As my all time favourite musical up to the age of 14, there was certainly a wave of nostalgia in my heart as the band struck the opening chords of ‘Grease is the Word’. Directed by David Gilmore, who has worked on more than a dozen West End productions, this vivacious and energetic version of the ultimate high-school musical is undoubtedly the one that you want! Be aware that the story takes a slightly different course from that of the 1978 movie, with direction and use of the main numbers in different scenes. So if you are ‘hopelessly devoted’ to Travolta and Newton-John, then this might not be for you. However, if you’re able to put aside your emotional connections to the much loved on-screen adaption, then you are in for one hell of a ride.
Vocally the performers were sublime. Chorus numbers were a rip-roaring success with the audience, who clapped and sang along merrily throughout the performance. There were a few off notes here and there, but these errors were minimal and disguised well with a swift change of octave or other professional tactics. Soloists that stood out included ITV’s co-Grease is the word finalists, Kate Somerset How as Betty Rizzo and Danny Bayne, who went on to win the competition, as Danny Zuko.
Bayne must also be commended for his humourous representation of Danny. Using refined comic delivery he transformed the character’s trade-like laugh and swagger to the stage wonderfully. It must also be pointed out that whilst Bayne provided most of the humour on stage, he was given the most scope in which to do so, and when the other performers were given the limelight they frequently matched his comic panache.
A clever use of lights formed a ‘Grease is the Word’ hanging logo, which had the audience bedazzled. Startling and fantastic pyrotechnics gave scenes, such as Kenickie’s rendition of ‘Greased Lightnin’, that explosive twist. The audience jumped as the car backfired and flames came billowing out, transforming the show into a spectacle.
Sometimes it was slightly difficult to hear the performers lines, especially during solo aspects of chorus numbers. However, whether this was a question of technical sound issues or bad diction was hard to differentiate. Nevertheless, the cast put on acceptable American accents and lack of clarity was not a problem throughout the entire play, the majority of lines delivered with ease.

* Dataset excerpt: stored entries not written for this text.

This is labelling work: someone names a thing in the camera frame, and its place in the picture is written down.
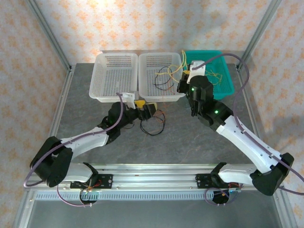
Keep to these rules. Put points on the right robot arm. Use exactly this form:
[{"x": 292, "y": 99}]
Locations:
[{"x": 249, "y": 147}]

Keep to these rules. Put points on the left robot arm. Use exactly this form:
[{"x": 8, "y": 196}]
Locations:
[{"x": 85, "y": 142}]

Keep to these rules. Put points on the teal plastic mesh basket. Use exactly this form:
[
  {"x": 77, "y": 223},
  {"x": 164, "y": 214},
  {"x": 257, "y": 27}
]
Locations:
[{"x": 225, "y": 88}]

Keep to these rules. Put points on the white plastic mesh basket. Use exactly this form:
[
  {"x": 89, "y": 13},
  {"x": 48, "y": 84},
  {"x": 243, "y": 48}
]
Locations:
[
  {"x": 111, "y": 76},
  {"x": 149, "y": 69}
]

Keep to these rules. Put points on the base electronics board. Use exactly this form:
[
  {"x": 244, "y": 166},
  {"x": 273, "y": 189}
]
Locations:
[
  {"x": 91, "y": 195},
  {"x": 234, "y": 192}
]

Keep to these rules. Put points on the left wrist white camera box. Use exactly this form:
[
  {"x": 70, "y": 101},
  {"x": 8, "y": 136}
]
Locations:
[{"x": 130, "y": 98}]

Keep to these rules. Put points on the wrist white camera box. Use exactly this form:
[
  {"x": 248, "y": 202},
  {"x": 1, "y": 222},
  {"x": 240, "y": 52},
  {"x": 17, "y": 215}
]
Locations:
[
  {"x": 198, "y": 67},
  {"x": 130, "y": 98}
]

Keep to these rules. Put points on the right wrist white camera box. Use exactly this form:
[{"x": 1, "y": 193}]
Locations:
[{"x": 198, "y": 67}]

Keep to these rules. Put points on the aluminium table side rail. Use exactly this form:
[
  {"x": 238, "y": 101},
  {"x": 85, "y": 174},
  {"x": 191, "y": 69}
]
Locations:
[
  {"x": 251, "y": 111},
  {"x": 63, "y": 99}
]

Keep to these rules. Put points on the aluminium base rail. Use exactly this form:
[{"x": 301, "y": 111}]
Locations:
[{"x": 154, "y": 180}]

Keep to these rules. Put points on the aluminium frame post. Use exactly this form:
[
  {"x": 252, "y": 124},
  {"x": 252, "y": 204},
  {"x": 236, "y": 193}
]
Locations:
[
  {"x": 45, "y": 23},
  {"x": 263, "y": 23}
]

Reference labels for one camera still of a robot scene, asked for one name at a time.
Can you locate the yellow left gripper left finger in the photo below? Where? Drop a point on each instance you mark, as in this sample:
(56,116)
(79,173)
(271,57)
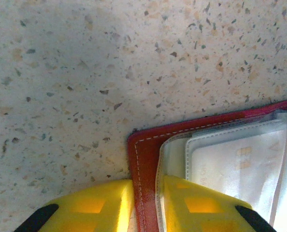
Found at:
(85,210)

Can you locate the white VIP card with blossoms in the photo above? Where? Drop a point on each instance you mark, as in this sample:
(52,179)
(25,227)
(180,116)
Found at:
(230,169)

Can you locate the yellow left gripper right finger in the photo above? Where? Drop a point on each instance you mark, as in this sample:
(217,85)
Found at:
(206,212)

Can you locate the red leather card holder wallet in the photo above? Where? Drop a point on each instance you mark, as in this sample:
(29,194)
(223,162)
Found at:
(146,149)

Internationally renowned costume designer, Andreane Neofitou did a spectacular job of making each character instantly recognisable. The costumes ranged from Frenchy’s pink wig and clown-like attire to Cha Cha’s irresistible Latin dress and Sandy’s iconic black cat suit. The choreography was equally well crafted, if at times a bit samey. Showbiz legend and Strictly Come Dancing judge, Arlene Phillips showed off her inventive hand-jive back-catalogue entwined with spectacular ballroom moves to create animated dances that the whole audience could enjoy.
Again, devotees to the film might experience a sense of loss during more famous dance sequences such as ‘You’re the One That I Want’. However, the tongue twisting number, ‘We Go Together’ more than makes up for this with its fast-paced and frivolous routine.

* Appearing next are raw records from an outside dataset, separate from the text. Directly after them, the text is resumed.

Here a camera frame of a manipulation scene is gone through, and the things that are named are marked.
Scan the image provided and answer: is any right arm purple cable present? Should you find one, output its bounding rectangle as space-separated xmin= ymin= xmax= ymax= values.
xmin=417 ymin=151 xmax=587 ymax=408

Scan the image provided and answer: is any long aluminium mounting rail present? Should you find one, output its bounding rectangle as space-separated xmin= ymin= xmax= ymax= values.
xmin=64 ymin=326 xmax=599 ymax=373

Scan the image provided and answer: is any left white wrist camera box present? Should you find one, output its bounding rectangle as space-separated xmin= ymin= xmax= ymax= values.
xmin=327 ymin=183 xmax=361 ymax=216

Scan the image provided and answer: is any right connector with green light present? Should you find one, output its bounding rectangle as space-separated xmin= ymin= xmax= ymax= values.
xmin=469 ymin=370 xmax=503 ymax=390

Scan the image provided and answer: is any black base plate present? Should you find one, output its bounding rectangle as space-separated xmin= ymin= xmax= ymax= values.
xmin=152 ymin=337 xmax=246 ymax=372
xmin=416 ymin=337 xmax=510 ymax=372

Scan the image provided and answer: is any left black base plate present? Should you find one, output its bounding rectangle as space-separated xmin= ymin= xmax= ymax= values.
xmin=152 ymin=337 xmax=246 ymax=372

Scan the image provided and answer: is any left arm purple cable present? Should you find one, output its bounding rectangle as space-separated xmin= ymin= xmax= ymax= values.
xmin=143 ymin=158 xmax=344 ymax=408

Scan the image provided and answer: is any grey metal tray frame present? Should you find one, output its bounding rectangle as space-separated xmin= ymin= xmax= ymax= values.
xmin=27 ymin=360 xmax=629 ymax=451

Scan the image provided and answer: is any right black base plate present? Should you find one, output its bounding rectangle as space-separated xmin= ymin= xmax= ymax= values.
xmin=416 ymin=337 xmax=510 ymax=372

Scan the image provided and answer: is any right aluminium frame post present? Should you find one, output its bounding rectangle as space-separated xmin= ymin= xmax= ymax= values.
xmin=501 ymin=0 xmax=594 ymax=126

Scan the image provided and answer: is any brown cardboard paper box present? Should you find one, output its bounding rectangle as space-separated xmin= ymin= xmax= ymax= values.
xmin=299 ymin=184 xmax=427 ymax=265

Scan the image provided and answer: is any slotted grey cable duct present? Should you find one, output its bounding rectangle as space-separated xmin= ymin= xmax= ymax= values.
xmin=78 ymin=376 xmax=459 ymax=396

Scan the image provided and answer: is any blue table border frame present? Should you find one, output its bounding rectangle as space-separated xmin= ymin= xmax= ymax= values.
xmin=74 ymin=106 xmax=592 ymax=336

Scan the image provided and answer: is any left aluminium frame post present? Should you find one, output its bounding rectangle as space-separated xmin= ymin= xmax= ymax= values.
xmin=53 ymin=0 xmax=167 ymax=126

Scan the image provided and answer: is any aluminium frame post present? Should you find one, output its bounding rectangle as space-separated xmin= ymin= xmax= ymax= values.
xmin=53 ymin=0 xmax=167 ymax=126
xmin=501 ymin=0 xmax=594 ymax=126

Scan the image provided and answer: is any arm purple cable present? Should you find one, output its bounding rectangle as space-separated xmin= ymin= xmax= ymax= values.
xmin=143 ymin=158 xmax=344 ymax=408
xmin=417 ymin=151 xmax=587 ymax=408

Individual scenes were separated by radio announcements from smooth operator, Vince Fontaine (Stuart Reid), creating near seamless transitions between sets. Odd direction during ‘Those Magic Changes’, sung charmingly by Doody (Richard Vincent), saw three half-naked male dancers, stepping out of their showers and dancing in bath towels. This scene left me somewhat confused but it was undeniably entertaining.
This exquisitely authentic 50s musical boasts fabulous costume, reams of energy, a highly amusing script and of course a plethora of classic tunes. The multi-talented chorus gave their all, closing the show with a fantastic medley of Grease classics and leaving every audience member with a grin from ear to ear.